This is going to be a free-written blog post. Not going to try and structure my thoughts very much, what you read is what I thought as I thought it. Here goes…
So in a little less than two hours as I start writing this it’s going to be my 24th birthday. Twenty four years old and still no degree. Not even an Associate’s (getting that finally sorted now, though). If I do a search for my old high school classmates on Facebook, most of them are close to finishing graduate school or they’ve graduated with their bachelor degree and are working somewhere. Maybe they’re happy. Maybe they’re miserable. Whatever. I’m not friends with any of them, anyway, so it doesn’t really matter. Just names and faces I recognize. Every person must travel their own path and mine is quite different than anyone I have ever met back home. Most of them that talked such a big talk have done nothing with their lives and I just kind of skated through without much of a plan at all and I’m now on another continent. Funny how life works out, huh?
I suppose that’s what’s killing me the most, though, is that I am not home for my birthday. It really shouldn’t matter at all. I came to Austria in July 2007 and I haven’t celebrated my birthday at home since then. When I was home to surprise my parents a few weeks ago, the day before I left we celebrated my birthday and it was great. This time is different in some way. Not quite sure how. I know what set it off today, however. Today I got a class that I did in the United States credited towards my degree here in Austria and I was overjoyed because I did not want to take the exam for this class after hearing all the horror stories about it. Obviously I called my parents when I got home this evening to tell them the good news and that brightened their days because they both weren’t having the best of days up until that point. Then I was watching one of my favorite shows on TV called “Goodbye, Deutschland”, a show about Germans that move away from Germany usually for employment in other countries, sometimes for other reasons. There was one scene where a family was leaving Australia and the grandparents were saying good bye to their children and their grandchildren and the memories of saying good bye to my parents a few weeks ago just came flooding back all at once. This past good bye at the airport was pretty rough. I consider myself a pretty tough guy but I’ve got a soft center like any normal person and this scene on TV really hit home and I suddenly started crying like a little baby, something that instant has never happened to me before.

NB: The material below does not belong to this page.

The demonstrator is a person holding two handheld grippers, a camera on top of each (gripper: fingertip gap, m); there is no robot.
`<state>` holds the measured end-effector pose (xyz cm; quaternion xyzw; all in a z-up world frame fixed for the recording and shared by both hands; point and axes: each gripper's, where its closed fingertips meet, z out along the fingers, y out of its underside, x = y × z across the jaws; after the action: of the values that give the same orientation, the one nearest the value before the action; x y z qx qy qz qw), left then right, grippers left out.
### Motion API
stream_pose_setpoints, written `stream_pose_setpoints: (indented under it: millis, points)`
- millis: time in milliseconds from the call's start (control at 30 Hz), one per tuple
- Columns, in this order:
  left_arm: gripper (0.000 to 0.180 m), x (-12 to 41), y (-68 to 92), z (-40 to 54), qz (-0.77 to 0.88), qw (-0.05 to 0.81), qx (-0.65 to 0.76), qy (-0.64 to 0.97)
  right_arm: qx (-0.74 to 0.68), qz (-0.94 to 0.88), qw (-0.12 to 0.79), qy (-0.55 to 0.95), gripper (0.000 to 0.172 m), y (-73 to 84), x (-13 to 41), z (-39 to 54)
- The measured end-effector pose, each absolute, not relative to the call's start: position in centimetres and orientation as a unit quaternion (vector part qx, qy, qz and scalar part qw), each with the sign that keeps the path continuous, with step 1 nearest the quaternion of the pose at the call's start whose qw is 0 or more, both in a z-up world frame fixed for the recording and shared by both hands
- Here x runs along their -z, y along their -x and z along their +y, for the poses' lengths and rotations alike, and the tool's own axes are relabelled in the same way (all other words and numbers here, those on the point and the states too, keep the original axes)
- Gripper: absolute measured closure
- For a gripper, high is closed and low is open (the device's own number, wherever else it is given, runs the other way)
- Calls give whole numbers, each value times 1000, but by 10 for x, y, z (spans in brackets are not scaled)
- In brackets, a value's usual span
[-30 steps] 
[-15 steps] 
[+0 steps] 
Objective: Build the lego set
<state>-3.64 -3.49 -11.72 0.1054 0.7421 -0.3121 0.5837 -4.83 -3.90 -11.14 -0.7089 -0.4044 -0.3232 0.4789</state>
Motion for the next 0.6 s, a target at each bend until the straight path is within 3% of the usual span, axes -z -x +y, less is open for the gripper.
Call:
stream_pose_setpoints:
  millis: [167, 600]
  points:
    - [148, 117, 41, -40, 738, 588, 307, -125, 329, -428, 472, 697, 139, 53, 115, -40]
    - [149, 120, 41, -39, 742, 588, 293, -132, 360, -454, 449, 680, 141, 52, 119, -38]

Am I sad about not being at home? Sure, of course I am. Do I regret coming to Austria? Not a single bit. I’ve had plenty of ups and downs over the past few years but it has been an amazing experience and one that I will treasure for my entire life, an experience that has essentially shaped who I am today. Sure, the first 20 years were important but these past few have been the most important. If it wasn’t for the truly outstanding support I’ve had from family and friends both here and back home, I never would have been able to make it. Creating my account on Twitter was also one of the best things I could have ever done. It has put me into contact with so many people, some of whom have become very close friends and a few who are now nearly family.
When I think about home, it’s hard to think of it as home as it used to be. Honestly if it wasn’t for my parents and my four close friends back there I wouldn’t have any excuse ever to return. Vienna has also become my home. At the end of my visit in the United States I could not wait to return to Vienna and get back to studying and my life here. I missed it all just like I miss the United States. Actually, no. I don’t miss the United States. I miss my family and friends in the United States. As far as I’m concerned, the rest of the country can go to hell - it’s already on the bleedin’ way as it is.
I’ve already said this, but I’m going to say it again: it’s been an amazing ride. To the folks that have managed to make it to the end, if you ever have the chance to live abroad for an extended period of time you should most definitely grab the chance and do it. Such chances only come seldom in life and they need to be taken advantage of.
So in closing I’d like to go ahead and post the motto by which I try to live every day of my life (looking to get it tattooed) and it’s a line from a Mötley Crüe song…
“If you wanna live life on your own terms, you gotta be willing to crash and burn.”